● **What you have to do**
Once you have read the entries, please say how many lines hold the string "every", giving the number only.

+-------+

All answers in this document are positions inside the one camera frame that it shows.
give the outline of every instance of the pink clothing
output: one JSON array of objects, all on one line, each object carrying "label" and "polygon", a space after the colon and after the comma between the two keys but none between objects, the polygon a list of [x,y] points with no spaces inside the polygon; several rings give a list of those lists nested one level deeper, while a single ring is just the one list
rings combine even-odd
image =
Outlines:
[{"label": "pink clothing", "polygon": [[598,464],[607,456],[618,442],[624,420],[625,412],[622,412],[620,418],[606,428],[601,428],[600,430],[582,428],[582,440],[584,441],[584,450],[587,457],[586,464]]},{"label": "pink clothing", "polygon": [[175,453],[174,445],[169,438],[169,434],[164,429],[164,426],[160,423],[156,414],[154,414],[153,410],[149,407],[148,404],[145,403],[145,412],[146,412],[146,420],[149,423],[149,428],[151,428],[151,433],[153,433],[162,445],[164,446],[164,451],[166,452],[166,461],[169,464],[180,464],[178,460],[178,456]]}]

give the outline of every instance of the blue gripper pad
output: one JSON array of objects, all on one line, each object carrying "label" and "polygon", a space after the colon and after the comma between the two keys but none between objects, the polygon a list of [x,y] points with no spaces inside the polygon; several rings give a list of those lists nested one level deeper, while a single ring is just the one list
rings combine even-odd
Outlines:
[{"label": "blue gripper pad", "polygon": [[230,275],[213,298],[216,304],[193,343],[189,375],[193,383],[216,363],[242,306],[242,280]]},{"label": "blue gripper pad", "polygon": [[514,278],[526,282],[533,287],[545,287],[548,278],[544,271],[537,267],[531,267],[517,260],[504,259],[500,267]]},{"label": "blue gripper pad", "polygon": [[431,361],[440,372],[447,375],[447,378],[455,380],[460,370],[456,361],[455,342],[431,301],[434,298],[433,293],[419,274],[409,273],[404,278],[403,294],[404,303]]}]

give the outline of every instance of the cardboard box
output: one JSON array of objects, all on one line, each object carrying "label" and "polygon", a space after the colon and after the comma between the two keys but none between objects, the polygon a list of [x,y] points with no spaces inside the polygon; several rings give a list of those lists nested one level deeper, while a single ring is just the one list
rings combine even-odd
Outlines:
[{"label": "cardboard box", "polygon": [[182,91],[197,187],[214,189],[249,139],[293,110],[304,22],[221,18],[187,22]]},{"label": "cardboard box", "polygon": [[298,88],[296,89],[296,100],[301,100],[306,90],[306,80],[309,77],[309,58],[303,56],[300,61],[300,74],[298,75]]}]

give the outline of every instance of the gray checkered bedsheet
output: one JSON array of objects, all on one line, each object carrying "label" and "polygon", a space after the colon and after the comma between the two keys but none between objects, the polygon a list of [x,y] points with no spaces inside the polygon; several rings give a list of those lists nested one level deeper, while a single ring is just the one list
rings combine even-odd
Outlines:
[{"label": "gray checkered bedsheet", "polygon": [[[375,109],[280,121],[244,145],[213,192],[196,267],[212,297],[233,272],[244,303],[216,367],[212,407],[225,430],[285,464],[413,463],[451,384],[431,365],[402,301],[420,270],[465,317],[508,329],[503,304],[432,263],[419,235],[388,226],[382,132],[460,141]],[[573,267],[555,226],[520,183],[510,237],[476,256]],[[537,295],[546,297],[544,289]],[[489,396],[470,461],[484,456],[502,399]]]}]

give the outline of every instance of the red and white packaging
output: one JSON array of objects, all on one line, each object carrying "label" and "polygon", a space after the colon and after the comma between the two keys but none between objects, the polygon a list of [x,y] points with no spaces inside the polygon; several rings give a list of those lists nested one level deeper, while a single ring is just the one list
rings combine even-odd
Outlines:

+-------+

● **Result of the task**
5